Pope Leo XIV continued his series on Vatican II’s Constitution on the Sacred Liturgy at his June 24 general audience, anchoring his reflection in a line from St. Augustine of Hippo. You can read Aleteia’s coverage for the full context. The Pope’s meditation centered on our participation in the Eucharist as members of Christ’s Body, using one of the Church Fathers’ most quoted lines on the sacrament.
What the Pope said
Pope Leo XIV quoted St. Augustine’s instruction to the newly baptized: “Be what you see, and receive what you are.” The line comes from Augustine’s Sermon 272, preached to neophytes at the Easter Vigil in fifth-century Hippo. Augustine was explaining the consecrated bread and wine on the altar as a sign of the Church herself, the Body of Christ.
The Pope applied Augustine’s teaching to the question of active participation in the liturgy, a core theme of the Second Vatican Council’s document Sacrosanctum Concilium. To participate fully in the Mass is not merely to follow rubrics or sing the hymns, but to become what we receive: the living Body of Christ in the world.
Why this matters
Pope Leo XIV has been slowly working through Sacrosanctum Concilium in his general audiences since early this year, offering a catechesis on the liturgy at a moment when Catholics debate questions of form, language, and reverence. By grounding his reflections in the Fathers rather than modern controversies, the Pope models a pastoral approach: teach the faithful why the Mass matters before arguing over how it should look.

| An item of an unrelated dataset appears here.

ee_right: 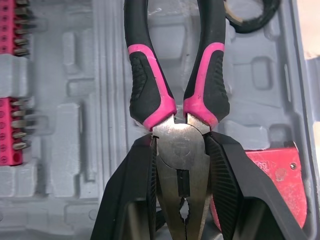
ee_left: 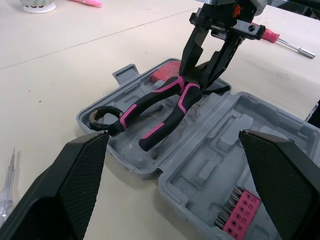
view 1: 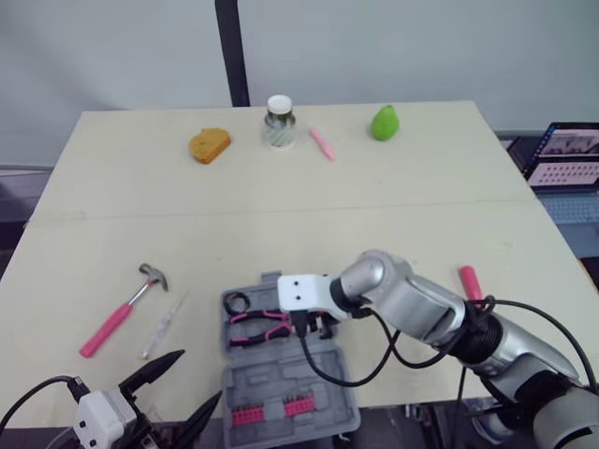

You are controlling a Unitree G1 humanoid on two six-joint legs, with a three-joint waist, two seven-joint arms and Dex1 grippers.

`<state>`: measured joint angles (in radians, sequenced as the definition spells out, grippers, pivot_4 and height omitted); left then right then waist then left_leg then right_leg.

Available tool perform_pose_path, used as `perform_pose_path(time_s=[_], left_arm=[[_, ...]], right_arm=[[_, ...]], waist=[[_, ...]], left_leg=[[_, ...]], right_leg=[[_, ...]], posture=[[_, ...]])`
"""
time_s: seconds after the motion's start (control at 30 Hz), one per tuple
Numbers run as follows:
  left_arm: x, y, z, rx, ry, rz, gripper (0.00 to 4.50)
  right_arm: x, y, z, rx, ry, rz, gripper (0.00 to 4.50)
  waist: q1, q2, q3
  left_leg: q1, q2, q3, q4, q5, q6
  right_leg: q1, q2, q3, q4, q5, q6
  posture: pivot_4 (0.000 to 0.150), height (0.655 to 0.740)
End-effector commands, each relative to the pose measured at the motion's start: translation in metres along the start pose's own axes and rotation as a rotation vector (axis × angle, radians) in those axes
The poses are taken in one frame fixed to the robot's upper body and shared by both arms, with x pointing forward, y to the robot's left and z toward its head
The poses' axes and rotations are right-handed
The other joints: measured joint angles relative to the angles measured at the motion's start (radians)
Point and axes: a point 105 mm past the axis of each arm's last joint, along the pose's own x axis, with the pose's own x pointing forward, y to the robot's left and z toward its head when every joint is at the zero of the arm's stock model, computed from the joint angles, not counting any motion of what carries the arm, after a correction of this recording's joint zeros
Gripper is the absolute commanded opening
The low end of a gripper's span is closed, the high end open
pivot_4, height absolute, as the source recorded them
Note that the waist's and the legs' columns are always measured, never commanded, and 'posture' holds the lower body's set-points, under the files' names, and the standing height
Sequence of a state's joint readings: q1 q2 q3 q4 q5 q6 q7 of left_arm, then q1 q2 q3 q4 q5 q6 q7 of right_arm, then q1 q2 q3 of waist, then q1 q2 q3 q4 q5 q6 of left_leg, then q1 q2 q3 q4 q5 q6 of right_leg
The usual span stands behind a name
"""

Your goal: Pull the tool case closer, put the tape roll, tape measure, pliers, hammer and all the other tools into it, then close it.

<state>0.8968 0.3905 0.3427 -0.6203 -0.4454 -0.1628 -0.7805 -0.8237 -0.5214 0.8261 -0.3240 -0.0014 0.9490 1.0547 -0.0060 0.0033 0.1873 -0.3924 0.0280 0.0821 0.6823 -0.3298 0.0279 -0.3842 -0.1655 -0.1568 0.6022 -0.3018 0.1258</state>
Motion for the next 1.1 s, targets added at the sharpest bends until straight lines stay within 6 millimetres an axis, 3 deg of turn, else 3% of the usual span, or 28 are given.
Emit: perform_pose_path(time_s=[0.03,0.3,1.1], left_arm=[[0.004,-0.002,0.008,0.023,-0.026,-0.007,4.50],[0.008,0.000,0.009,0.030,-0.021,-0.001,4.50],[0.010,0.000,0.009,0.029,-0.010,0.008,4.50]], right_arm=[[0.001,0.000,0.007,-0.031,-0.012,-0.015,0.94],[0.009,0.003,0.005,-0.040,-0.006,-0.007,0.94],[0.024,0.003,0.019,-0.082,-0.029,0.008,0.94]], waist=[[0.000,0.000,0.000],[-0.003,-0.001,0.000],[-0.022,-0.001,0.000]], left_leg=[[0.000,0.000,0.001,0.000,0.000,0.000],[0.000,0.002,0.010,0.000,0.000,0.000],[0.000,0.003,0.012,0.000,-0.001,0.000]], right_leg=[[-0.001,0.000,0.000,0.000,0.000,0.000],[-0.008,-0.001,0.002,0.007,0.001,-0.001],[-0.009,-0.001,0.002,0.008,0.000,-0.002]], posture=[[0.150,0.7400],[0.150,0.7400],[0.150,0.7400]])
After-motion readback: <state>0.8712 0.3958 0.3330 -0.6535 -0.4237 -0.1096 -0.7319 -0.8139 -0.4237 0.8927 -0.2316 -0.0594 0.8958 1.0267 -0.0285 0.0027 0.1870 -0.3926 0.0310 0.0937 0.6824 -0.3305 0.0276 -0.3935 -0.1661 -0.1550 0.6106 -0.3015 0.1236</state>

Augustine’s line has been a favorite of popes and theologians for centuries because it collapses the distance between sacrament and mission. You do not receive the Eucharist and then go be holy. You receive the Eucharist and discover you already are what you have received, called to live accordingly.
For Catholic readers
Read Sermon 272 in full if you have never encountered it. It is short, direct, and strikingly modern in tone. Augustine’s sacramental realism is one of the clearest articulations we have of what happens at the altar and what happens to us when we say Amen.